These five types of hypergraphs include student nodes, instructor nodes, course nodes, and hyperedges, which further describe higher-order relationships between different types of nodes through hyperedges. First Hypergraph: The subgraph of students and courses represents the collection of course sequences for students’ online learning. This can identify connections between students and uncover relationships among them. Second Hypergraph: The subgraph of courses and students represents the collection of students enrolled in a specific online course. This subgraph can identify students’ online course learning behaviors, thereby recognizing similarities in their course selections. Third Hypergraph: The subgraph of online instructors and students reveals which students chose courses taught by a particular instructor. It represents the collection of students enrolled in a specific instructor’s online courses and indirectly reflects the popularity of the instructor’s courses and students’ preferences for instructors. Fourth Hypergraph: The subgraph of similar course selections and students explores the similarity in courses taken by students directly connected (e.g., through edges) and those not directly connected (not connected by edges) to a particular student. Fifth Hypergraph: The subgraph of instructors and courses represents the collection of courses offered by online instructors.

Traditionally, definitions often use

2^{k \times j \times l} - k - j - l - 1

hyperedges. To reduce the complexity of the algorithm, we define

2 \times j + k + l + c + n

, where k, j and l represent the number of students, courses, and instructors, respectively. c and n represent the number of students who are directly connected and chose similar courses and the number of students who are not directly connected but chose similar courses, respectively.

Based on the definition of the hypergraph convolution operator given in Formulas (4)–(6) Section 3.3, the convolution formulas for these five hypergraphs are defined as the following Formulas (7)–(11).

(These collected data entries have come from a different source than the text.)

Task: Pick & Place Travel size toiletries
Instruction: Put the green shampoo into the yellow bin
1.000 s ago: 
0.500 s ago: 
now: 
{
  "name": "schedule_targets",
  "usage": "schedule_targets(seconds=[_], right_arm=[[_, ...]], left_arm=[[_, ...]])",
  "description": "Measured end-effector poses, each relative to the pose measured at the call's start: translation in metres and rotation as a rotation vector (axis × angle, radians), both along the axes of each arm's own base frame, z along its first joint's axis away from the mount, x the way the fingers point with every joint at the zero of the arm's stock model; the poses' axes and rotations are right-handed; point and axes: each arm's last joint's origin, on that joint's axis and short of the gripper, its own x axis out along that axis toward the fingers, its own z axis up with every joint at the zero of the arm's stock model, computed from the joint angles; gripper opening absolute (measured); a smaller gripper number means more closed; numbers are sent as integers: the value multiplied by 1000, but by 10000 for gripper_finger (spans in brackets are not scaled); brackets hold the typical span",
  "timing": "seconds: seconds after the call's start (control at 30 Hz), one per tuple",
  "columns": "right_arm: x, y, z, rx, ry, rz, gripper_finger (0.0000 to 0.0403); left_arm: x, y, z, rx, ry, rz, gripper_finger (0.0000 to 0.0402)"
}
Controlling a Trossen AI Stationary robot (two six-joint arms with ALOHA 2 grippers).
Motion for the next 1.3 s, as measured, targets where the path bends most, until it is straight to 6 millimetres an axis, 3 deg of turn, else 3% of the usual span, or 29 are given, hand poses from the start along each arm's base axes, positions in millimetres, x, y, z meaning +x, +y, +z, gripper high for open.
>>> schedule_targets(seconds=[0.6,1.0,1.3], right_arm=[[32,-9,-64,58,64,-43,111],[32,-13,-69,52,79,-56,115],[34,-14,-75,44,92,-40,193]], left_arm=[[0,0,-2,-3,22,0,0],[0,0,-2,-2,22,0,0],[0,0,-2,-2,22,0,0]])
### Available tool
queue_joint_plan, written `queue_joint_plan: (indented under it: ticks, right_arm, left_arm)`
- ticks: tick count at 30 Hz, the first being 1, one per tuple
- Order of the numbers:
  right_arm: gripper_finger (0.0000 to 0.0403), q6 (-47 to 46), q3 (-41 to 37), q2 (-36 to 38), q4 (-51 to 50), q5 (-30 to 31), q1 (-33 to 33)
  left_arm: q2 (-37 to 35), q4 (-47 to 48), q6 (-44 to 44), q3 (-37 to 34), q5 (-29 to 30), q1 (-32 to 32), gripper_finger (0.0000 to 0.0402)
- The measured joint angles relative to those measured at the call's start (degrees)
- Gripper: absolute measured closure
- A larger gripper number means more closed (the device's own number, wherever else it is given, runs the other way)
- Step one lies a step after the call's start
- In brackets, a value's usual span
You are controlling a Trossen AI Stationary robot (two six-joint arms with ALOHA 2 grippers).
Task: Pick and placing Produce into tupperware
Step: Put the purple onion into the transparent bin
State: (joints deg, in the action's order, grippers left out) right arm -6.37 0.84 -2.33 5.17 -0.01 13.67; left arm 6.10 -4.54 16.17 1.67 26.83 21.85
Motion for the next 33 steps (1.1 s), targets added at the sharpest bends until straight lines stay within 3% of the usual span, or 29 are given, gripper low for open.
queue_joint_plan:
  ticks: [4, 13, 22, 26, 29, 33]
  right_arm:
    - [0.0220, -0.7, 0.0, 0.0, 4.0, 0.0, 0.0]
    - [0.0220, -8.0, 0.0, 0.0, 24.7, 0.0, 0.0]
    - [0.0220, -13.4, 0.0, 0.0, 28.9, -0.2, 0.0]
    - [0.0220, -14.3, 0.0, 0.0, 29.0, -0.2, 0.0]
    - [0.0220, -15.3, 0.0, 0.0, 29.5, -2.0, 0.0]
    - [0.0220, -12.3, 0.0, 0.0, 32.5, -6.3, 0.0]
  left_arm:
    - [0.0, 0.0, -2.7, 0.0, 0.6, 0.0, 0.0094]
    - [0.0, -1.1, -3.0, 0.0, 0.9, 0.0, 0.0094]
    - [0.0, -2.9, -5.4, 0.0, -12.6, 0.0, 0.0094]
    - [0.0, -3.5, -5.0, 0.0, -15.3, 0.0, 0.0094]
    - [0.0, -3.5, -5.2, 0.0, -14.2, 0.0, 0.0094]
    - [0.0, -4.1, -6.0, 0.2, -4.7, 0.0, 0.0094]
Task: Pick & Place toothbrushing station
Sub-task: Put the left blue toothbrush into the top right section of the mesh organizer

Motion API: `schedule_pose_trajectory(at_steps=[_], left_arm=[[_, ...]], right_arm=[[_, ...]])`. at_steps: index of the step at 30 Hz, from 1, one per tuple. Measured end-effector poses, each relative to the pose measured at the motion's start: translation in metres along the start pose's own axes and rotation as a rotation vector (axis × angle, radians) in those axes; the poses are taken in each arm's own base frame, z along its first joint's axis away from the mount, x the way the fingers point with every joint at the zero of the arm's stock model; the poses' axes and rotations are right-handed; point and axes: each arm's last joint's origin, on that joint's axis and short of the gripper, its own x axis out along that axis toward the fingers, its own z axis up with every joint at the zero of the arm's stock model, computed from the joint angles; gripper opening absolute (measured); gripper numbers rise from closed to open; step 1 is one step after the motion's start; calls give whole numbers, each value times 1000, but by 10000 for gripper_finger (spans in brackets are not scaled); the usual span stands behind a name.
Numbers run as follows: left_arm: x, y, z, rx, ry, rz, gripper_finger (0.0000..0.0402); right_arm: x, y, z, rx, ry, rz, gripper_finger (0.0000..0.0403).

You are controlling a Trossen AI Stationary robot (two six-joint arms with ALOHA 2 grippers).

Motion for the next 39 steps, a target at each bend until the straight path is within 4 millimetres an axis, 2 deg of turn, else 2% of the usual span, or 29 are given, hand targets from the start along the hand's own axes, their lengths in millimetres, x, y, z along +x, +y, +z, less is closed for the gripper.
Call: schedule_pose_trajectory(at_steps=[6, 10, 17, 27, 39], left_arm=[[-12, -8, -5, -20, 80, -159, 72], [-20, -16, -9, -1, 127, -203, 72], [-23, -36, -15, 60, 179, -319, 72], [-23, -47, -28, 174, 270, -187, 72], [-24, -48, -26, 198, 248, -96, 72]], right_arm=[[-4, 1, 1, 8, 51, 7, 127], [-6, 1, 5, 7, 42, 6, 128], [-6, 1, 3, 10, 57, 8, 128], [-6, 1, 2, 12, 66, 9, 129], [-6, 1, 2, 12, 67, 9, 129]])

First, for the hypergraph with students as hyperedges and courses as vertices, the hypergraph convolution formula is defined as:

x_{s \to c}^{l + 1} = σ (N_{s \to c}^{- \frac{1}{2}} H_{s \to c} W_{s \to c} S_{s \to c}^{- 1} H_{s \to c}^{T} N_{s \to c}^{- \frac{1}{2}} X_{s \to c}^{l} P_{s \to c})

(7)

Second, for the hypergraph with courses as hyperedges and students as vertices, the hypergraph convolution formula is defined as:

x_{c \to s}^{l + 1} = σ (N_{c \to s}^{- \frac{1}{2}} H_{c \to s} W_{c \to s} S_{c \to s}^{- 1} H_{c \to s}^{T} N_{c \to s}^{- \frac{1}{2}} X_{c \to s}^{l} P_{c \to s})

(8)

Third, for the hypergraph with teachers as hyperedges and students as vertices, the hypergraph convolution formula is defined as:

x_{t \to s}^{l + 1} = σ (N_{t \to s}^{- \frac{1}{2}} H_{t \to s} W_{t \to s} S_{t \to s}^{- 1} H_{t \to s}^{T} N_{t \to s}^{- \frac{1}{2}} X_{t \to s}^{l} P_{t \to s})

(9)

Fourth, for the hypergraph with courses that have similar elective patterns as hyperedges and students as vertices, the hypergraph convolution formula is defined as:

x_{c^{'} \to s^{'}}^{l + 1} = σ (N_{c^{'} \to s^{'}}^{- \frac{1}{2}} H_{c^{'} \to s^{'}} W_{c^{'} \to s^{'}} S_{c^{'} \to s^{'}}^{- 1} H_{c^{'} \to s^{'}}^{T} N_{c^{'} \to s^{'}}^{- \frac{1}{2}} X_{c^{'} \to s^{'}}^{l} P_{c^{'} \to s^{'}})

(10)

Fifth, for the hypergraph with teachers as hyperedges and courses as vertices, the hypergraph convolution formula is defined as:

x_{t \to c}^{l + 1} = σ (N_{t \to c}^{- \frac{1}{2}} H_{t \to c} W_{t \to c} S_{t \to c}^{- 1} H_{t \to c}^{T} N_{t \to c}^{- \frac{1}{2}} X_{t \to c}^{l} P_{t \to c})

(11)

In the matrix multiplications described in Equations (7)–(11) above, the embedding fusion representation learning from hypergraph vertices to hyperedges is achieved, capturing high-order features of online students’ courses and preferences. Multiple users and multiple courses are processed using hypergraph convolution calculations, and the results are concatenated for further operations.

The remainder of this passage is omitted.